I don’t know, but command hallucinations sounds pretty serious thing to have.
One person in particular really triggered me because their case was so similar. I couldn’t join in her thread. I both sympathised and argued against the logic given to her. It’s a tough one. But it helps to see the logical arguments because at least it makes my experiences less likely…

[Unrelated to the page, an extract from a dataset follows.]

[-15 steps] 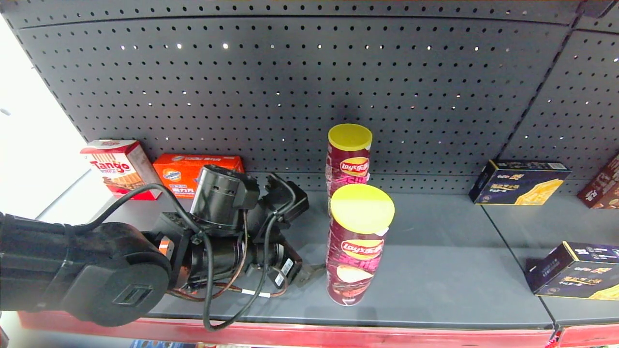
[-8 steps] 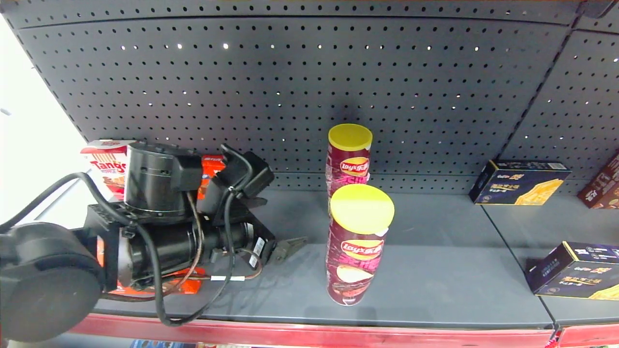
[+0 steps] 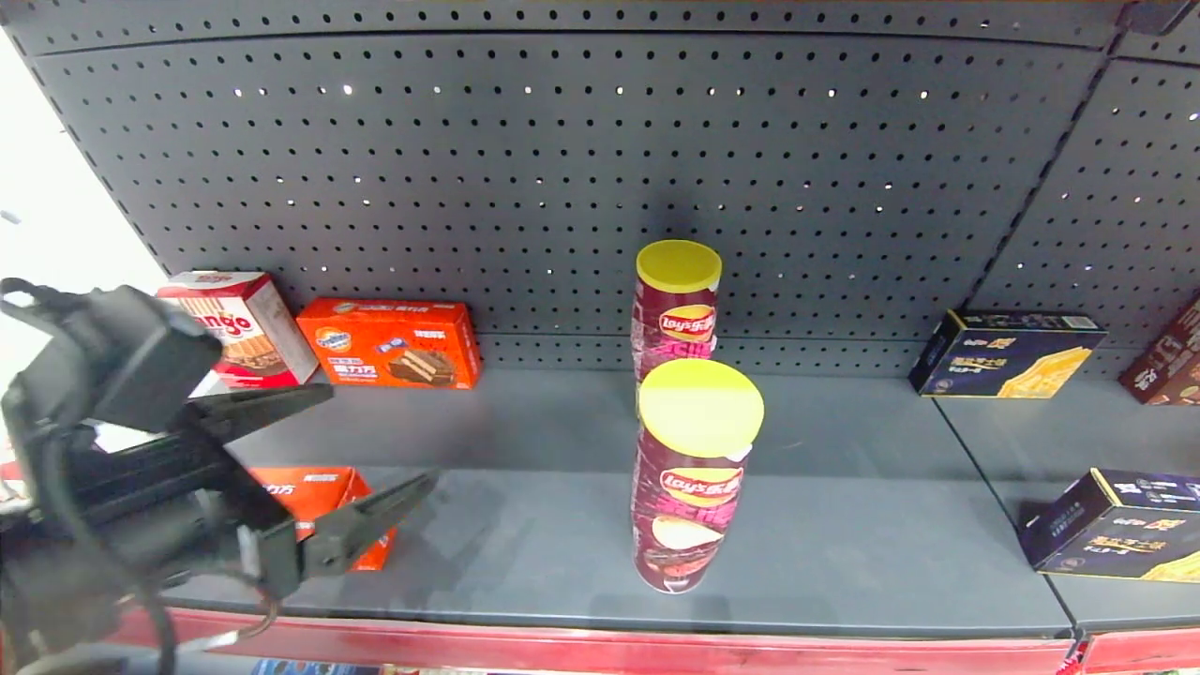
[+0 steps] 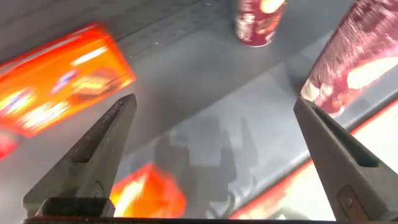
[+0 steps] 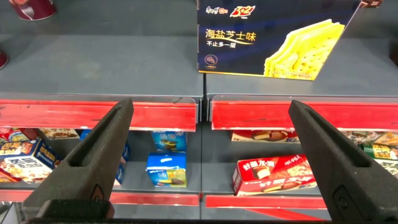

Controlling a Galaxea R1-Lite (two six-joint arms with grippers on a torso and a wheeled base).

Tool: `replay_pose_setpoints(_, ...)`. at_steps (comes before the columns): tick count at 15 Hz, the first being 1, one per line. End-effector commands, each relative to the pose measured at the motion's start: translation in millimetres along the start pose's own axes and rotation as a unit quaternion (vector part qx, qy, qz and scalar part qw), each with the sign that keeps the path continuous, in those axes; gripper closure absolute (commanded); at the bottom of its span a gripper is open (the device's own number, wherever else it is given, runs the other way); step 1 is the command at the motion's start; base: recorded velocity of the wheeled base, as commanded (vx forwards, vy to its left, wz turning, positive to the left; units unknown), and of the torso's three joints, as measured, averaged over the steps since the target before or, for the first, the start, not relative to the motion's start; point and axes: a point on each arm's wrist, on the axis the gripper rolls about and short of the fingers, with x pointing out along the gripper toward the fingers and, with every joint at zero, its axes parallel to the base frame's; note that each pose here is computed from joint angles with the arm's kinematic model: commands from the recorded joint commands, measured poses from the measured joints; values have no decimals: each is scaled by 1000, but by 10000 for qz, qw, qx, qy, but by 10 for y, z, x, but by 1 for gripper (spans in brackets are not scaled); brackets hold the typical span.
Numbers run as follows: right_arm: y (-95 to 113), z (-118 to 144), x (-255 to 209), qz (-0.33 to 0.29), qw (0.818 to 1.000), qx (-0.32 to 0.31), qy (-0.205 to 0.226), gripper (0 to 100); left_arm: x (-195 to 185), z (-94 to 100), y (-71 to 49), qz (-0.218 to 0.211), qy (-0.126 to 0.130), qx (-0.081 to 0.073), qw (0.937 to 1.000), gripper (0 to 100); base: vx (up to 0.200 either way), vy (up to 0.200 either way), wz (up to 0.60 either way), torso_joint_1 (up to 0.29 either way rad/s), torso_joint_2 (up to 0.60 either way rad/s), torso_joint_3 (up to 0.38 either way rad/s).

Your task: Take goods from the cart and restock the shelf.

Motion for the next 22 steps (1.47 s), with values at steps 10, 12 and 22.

I hadn’t heard this term before, but it makes sense in terms of my experience. I get signals and influences to behave certain ways. Im not diagnosed sz, but bipolar.
Wish all the best to you.
lol yea… but i can get bogged up in other people their delusions too. It’s why it’s dangerous for me to read too much about people their delusions cause they can find a way into my brain where i take some of it over and it gets tangled up in my own delusions
It’s absolutely amazing how so very real everything is ND how there’s so many things that go along with it or are just to hard to ignore that makes you think. I know this is real, that was very concrete. Then as you pull yourself out of phycosis, your still left traumatized basically from the events and responses from yourself and others. So while your trying to convince yourself slowly it’s not real while putting on your best ‘normal’ game face, your trying not to react to those events and ect. I don’t if this makes sense lol sounded better in my thoughts. My point is there just so many little but big diffrent factors to the levels of disability in this illness and many different heartbreaks and healing aspects that place. It’s not easy. Not at all. I’m not sure where I’m headed with this, just had a hard night. They were loud and especially hurtful. Take care everyone.
Sure, that kinda works in my favor.
I have delusions too, i think the police and fbi is tracking me down and people are out to get me. I cant go out in public.